-- TASK DESCRIPTION --
All lines in the material below that hold "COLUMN" should be found and copied.

[[ INFORMATION PROVIDED, beginning ]]

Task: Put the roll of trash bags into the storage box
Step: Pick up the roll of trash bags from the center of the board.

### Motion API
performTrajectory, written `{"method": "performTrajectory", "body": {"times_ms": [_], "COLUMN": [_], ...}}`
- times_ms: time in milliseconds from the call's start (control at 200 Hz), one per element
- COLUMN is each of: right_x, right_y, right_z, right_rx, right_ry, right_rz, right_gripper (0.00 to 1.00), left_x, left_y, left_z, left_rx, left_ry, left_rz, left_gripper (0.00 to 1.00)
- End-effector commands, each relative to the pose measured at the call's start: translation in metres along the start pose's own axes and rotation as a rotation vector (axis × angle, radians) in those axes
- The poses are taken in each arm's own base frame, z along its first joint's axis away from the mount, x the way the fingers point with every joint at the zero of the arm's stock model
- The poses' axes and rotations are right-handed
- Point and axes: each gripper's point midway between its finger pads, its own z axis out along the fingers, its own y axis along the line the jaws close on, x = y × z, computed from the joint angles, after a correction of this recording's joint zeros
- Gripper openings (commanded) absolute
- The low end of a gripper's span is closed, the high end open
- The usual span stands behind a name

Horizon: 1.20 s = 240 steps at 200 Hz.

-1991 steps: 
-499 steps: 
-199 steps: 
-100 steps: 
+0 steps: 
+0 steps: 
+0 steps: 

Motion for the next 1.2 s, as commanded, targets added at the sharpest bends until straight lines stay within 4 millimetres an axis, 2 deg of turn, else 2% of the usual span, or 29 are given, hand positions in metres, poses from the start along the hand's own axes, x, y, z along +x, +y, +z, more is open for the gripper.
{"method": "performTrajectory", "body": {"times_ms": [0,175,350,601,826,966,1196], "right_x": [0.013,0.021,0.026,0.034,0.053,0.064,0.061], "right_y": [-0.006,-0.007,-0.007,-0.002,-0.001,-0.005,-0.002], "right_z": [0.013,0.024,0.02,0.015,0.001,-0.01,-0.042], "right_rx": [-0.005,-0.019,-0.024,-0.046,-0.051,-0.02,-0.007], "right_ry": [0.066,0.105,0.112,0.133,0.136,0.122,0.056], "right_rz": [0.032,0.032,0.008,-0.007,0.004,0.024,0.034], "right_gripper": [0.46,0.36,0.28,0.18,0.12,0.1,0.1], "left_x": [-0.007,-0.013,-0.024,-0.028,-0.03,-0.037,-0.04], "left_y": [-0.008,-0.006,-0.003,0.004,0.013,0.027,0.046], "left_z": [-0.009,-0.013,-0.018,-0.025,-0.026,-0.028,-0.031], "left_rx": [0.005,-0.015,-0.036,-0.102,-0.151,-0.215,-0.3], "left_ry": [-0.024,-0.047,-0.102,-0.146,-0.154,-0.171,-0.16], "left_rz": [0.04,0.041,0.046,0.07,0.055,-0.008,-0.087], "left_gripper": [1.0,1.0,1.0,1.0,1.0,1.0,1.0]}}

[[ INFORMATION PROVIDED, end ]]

-- RESPONSE AREA --
performTrajectory, written `{"method": "performTrajectory", "body": {"times_ms": [_], "COLUMN": [_], ...}}`
- COLUMN is each of: right_x, right_y, right_z, right_rx, right_ry, right_rz, right_gripper (0.00 to 1.00), left_x, left_y, left_z, left_rx, left_ry, left_rz, left_gripper (0.00 to 1.00)

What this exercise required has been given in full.